These past six months have been some of the most taxing of my life; they've been taxing not because I have had to carry the burden alone, but rather because I have seen the toll that it's taken on my family.
My grandma's health has rapidly declined in this past week. Not even two weeks ago, I was able to spend a whole night with her, talking, teaching her board games and sharing dinner together (two dinners actually because she forgot we ate at 5:00). It's amazing how in those times, it never occurs to you that that night might be the last time she'll ever be that lively again; you never realize how much you'll treasure that night with her, that you went that night out of obedience to your exhausted family only to be blessed by it. Seeing her last night, helping my aunt help her brush her teeth and getting all wet, it broke my heart.
I haven't written in a while because a part of me feels like this is personal. But more practically, I haven't been able to really sit down and think because we've had so much family coming in, eating dinner, taking pictures and visiting the hospital. Life lately has consisted of commuting between the hospital, restaurant and home. It's been a blessing though because of the amount of family.
My grandpa had a heart attack yesterday afternoon. I have never met this man.
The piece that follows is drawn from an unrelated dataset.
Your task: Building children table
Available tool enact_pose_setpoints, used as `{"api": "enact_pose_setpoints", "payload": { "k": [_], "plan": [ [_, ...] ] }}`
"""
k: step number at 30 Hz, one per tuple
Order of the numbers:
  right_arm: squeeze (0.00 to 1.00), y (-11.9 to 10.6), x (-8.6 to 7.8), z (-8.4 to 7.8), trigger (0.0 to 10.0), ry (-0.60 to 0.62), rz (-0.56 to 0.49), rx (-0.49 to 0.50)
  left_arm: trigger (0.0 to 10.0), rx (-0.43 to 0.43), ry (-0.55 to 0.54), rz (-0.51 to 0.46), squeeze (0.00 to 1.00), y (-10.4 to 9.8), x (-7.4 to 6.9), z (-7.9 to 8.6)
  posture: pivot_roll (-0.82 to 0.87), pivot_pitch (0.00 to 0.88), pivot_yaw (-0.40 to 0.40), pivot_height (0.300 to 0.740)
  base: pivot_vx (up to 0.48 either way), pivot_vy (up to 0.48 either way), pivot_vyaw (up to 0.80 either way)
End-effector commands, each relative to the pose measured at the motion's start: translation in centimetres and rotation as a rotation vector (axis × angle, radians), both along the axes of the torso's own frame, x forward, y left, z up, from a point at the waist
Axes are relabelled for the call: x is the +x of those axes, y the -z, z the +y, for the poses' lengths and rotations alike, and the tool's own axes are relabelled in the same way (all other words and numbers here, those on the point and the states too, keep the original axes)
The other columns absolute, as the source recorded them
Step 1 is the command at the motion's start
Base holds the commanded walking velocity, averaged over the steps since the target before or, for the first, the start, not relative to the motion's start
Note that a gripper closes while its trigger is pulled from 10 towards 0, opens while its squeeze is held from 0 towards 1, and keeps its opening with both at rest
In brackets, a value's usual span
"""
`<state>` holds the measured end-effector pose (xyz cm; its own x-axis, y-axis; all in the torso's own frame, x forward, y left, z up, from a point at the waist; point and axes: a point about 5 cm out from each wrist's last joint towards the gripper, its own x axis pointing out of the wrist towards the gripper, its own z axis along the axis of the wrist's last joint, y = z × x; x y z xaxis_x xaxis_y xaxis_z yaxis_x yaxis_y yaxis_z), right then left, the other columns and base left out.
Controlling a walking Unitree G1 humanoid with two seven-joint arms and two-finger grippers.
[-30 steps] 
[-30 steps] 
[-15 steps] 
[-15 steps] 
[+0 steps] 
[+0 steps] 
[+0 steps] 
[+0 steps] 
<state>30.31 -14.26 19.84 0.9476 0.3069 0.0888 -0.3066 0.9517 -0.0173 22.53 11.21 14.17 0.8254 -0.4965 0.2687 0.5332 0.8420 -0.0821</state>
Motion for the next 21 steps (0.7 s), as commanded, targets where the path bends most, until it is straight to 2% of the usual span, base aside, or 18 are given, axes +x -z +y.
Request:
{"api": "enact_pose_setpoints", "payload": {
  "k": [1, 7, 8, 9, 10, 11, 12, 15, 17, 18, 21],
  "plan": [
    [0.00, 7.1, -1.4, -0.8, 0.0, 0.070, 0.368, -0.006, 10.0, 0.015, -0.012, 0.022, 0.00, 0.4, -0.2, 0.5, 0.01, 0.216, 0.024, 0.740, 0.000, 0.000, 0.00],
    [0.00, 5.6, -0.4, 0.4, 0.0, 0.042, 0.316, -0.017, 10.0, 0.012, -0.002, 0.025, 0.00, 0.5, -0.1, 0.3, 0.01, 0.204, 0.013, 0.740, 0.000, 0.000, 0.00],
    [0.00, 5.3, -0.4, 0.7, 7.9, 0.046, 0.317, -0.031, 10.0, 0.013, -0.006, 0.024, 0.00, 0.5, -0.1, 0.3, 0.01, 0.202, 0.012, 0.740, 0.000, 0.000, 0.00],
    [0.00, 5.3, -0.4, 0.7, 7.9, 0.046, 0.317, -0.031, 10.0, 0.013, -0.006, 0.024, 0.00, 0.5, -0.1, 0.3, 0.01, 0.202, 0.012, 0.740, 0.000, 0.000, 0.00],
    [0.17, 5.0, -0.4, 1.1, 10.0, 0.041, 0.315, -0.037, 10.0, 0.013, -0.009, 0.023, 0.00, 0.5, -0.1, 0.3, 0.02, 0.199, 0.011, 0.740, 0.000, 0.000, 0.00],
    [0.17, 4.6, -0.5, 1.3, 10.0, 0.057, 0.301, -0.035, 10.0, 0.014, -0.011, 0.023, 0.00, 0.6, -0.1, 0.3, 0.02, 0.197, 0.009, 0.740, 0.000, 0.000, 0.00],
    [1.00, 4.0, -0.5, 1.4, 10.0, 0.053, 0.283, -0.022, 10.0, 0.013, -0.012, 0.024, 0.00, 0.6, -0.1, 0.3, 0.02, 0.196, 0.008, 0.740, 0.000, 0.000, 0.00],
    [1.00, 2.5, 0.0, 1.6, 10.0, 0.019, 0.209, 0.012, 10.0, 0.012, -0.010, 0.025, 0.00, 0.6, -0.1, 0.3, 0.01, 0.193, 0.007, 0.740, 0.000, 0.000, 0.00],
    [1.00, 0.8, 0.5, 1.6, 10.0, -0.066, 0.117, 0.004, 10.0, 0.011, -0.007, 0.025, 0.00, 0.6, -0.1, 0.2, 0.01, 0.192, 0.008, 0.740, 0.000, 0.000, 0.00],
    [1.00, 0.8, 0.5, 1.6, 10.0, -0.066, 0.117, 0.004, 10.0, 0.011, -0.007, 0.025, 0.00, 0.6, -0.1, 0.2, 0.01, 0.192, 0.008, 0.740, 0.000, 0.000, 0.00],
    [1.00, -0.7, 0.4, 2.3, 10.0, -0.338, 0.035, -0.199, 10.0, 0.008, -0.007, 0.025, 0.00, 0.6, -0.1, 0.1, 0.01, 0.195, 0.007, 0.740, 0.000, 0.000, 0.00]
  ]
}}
I grew up with my grandma but him I have never seen and now I may not ever because he is lying in an intensive care unit in Hong Kong. There is so much stress in my family right now. There are so many legal and financial matters that it seems unfair for any of my aunts, uncles, or parents to deal with so much when they are struggling so much to cope. Lately I've been in between breaking down and being just numb. The thing is, I sound so heroic in this entry but really I'm not. A writer once told me that to lay out your life raw before your readers is many times self indulgent. She said it robbed something from your life. I don't know why I'm sharing but for some reason I feel as if I have to justify my absence from home and thus phone calls. I am so tired of justifying.